▸ The task
Verbatim, and with nothing else, reproduce the data below from its first line through the line containing "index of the".

• • • •

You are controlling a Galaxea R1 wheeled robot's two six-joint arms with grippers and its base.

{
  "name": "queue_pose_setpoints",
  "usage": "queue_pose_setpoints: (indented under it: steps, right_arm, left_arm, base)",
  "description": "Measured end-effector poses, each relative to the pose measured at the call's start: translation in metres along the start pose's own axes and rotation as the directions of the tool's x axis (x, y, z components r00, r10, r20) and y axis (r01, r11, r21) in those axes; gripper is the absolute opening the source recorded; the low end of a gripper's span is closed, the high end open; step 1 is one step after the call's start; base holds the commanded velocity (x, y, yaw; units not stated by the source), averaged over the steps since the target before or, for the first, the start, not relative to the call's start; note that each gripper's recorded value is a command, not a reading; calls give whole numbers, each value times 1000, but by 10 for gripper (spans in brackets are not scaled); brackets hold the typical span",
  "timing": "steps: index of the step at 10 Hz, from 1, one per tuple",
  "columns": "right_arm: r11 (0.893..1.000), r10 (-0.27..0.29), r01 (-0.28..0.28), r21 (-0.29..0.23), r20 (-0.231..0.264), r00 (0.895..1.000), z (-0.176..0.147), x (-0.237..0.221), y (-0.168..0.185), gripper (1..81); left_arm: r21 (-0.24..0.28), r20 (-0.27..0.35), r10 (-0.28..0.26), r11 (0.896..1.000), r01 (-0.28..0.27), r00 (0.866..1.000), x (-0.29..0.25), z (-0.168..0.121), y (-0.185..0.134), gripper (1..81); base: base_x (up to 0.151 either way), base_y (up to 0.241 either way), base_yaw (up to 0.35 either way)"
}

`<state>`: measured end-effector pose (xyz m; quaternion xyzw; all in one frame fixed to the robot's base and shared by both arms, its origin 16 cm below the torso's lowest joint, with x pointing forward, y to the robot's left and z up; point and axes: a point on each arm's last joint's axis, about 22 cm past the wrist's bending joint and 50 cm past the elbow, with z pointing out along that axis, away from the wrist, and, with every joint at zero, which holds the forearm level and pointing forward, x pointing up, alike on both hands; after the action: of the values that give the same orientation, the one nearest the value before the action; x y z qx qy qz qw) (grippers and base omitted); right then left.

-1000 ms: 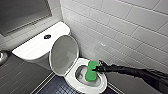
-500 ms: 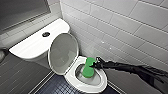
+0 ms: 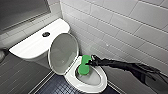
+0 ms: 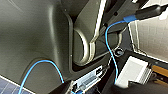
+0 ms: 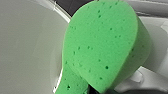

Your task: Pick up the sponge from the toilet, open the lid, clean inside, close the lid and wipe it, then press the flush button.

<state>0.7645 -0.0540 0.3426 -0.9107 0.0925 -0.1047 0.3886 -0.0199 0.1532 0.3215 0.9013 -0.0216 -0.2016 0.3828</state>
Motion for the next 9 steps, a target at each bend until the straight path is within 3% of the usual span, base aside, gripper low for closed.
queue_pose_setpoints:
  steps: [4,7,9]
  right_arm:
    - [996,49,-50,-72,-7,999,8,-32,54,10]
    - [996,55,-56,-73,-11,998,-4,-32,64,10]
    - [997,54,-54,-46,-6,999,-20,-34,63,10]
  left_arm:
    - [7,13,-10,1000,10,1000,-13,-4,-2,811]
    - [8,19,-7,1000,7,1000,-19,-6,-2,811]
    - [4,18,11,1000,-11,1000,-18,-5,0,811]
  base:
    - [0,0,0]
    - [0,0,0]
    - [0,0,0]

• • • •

▸ Solution
You are controlling a Galaxea R1 wheeled robot's two six-joint arms with grippers and its base.

{
  "name": "queue_pose_setpoints",
  "usage": "queue_pose_setpoints: (indented under it: steps, right_arm, left_arm, base)",
  "description": "Measured end-effector poses, each relative to the pose measured at the call's start: translation in metres along the start pose's own axes and rotation as the directions of the tool's x axis (x, y, z components r00, r10, r20) and y axis (r01, r11, r21) in those axes; gripper is the absolute opening the source recorded; the low end of a gripper's span is closed, the high end open; step 1 is one step after the call's start; base holds the commanded velocity (x, y, yaw; units not stated by the source), averaged over the steps since the target before or, for the first, the start, not relative to the call's start; note that each gripper's recorded value is a command, not a reading; calls give whole numbers, each value times 1000, but by 10 for gripper (spans in brackets are not scaled); brackets hold the typical span",
  "timing": "steps: index of the step at 10 Hz, from 1, one per tuple",

Nothing else is required to finish the exercise.